Union contracts can provide stable protection for LGBT workers during uncertain times

Have you ever found yourself in a position where something happened on the job that you didn’t feel was right, but didn’t feel you could do anything about it because it wasn’t technically against the law?

In 2013, more than one in five LGBT Americans told Pew researchers that they’d been mistreated by an employer because of their sexual orientation or gender identity. What most people don’t know is that in many states in the U.S. it is perfectly legal to discriminate against certain workers based on sexual orientation or gender identity.

Despite passage of legislation making same-sex marriage legal, progress on workplace discrimination laws has been slow. In many states, LGBT workers find themselves in the awkward position of having gained the right to marry the person they love, but can still be legally fired for their decision to do so.
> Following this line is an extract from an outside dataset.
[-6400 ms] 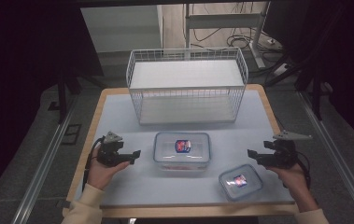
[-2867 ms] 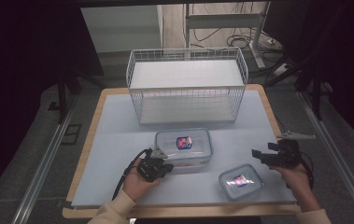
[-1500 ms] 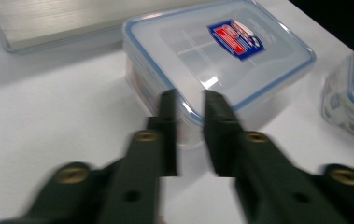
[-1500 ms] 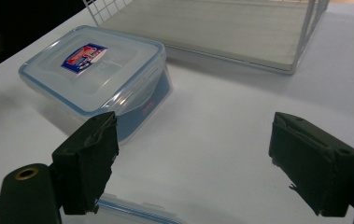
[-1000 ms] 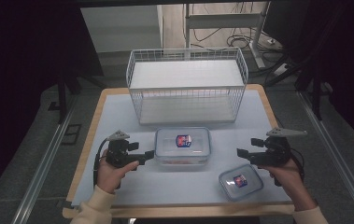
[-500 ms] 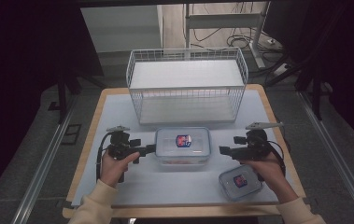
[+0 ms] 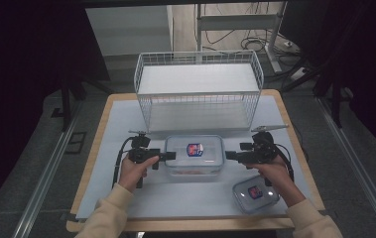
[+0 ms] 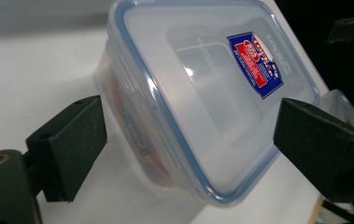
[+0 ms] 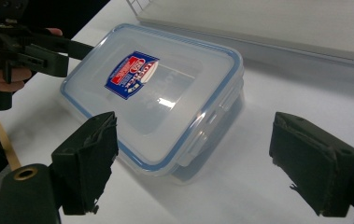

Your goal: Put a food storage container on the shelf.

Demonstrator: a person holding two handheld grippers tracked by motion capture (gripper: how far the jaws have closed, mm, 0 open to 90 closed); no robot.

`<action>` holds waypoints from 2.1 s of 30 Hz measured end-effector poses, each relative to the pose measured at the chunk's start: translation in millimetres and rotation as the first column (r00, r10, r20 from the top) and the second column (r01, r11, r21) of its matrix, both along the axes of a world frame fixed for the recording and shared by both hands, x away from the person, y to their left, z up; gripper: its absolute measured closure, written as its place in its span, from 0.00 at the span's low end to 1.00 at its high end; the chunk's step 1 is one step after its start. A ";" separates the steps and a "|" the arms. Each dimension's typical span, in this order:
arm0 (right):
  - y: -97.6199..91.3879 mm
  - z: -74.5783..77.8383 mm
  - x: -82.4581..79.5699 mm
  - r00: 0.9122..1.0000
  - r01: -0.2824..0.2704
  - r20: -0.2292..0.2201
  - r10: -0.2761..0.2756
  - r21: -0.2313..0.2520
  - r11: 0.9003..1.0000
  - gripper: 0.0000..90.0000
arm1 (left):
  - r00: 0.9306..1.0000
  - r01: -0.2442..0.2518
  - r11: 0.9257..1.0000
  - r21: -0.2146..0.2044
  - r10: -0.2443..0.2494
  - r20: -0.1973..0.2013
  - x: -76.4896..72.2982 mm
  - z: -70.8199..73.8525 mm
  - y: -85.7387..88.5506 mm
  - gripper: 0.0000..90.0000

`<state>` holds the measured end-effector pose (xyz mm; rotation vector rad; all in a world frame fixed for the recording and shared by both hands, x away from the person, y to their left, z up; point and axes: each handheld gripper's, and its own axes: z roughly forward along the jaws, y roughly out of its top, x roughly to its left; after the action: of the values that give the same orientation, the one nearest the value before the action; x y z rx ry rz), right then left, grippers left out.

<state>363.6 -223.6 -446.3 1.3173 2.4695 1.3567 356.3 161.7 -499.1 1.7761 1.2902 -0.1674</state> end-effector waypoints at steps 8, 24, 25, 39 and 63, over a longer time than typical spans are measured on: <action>5.3 -0.8 3.5 1.000 -0.006 -0.004 0.006 -0.025 1.000 0.17 | 0.998 0.022 0.999 -0.045 -0.025 -0.062 10.9 -15.2 -5.4 0.10; 24.0 -20.0 34.7 0.987 -0.005 -0.158 -0.001 -0.039 0.999 0.17 | 0.995 0.026 0.994 -0.109 -0.037 -0.095 12.6 -21.8 -2.0 0.22; 25.2 -21.6 36.4 0.986 -0.004 -0.165 -0.002 -0.039 0.999 0.17 | 0.995 0.025 0.994 -0.109 -0.035 -0.094 12.3 -21.4 -1.4 0.23; 38.5 -42.4 54.7 0.939 -0.002 -0.343 0.006 0.010 1.000 0.21 | 0.995 0.024 0.992 -0.125 -0.036 -0.095 10.6 -21.1 3.1 0.30; 25.3 -41.1 49.3 0.923 0.012 -0.383 0.028 0.102 0.995 0.43 | 0.998 0.017 0.992 -0.122 -0.024 -0.062 1.3 -17.5 5.1 0.37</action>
<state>412.8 -198.3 -487.3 1.7502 2.6736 1.3533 357.6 166.9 -516.6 1.6924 1.2791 -0.3095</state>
In April, a long-overdue step forward came with a historic decision by the Seventh Circuit Court of Appeals that ruled employment discrimination on the basis of sexual orientation violates the Title VII of the Civil Rights Act of 1964. The Seventh Circuit is now the highest court in the nation to have reached this conclusion, but the ruling only applies in the 7th Circuit states of Indiana, Illinois, and Wisconsin.

The sluggish nature of the courts and the unpredictable political shifts in our elected leaders makes relying on laws alone an impractical solution to protecting the rights of all hard working men and women in any kind of lasting, meaningful way. So what are workers supposed to do?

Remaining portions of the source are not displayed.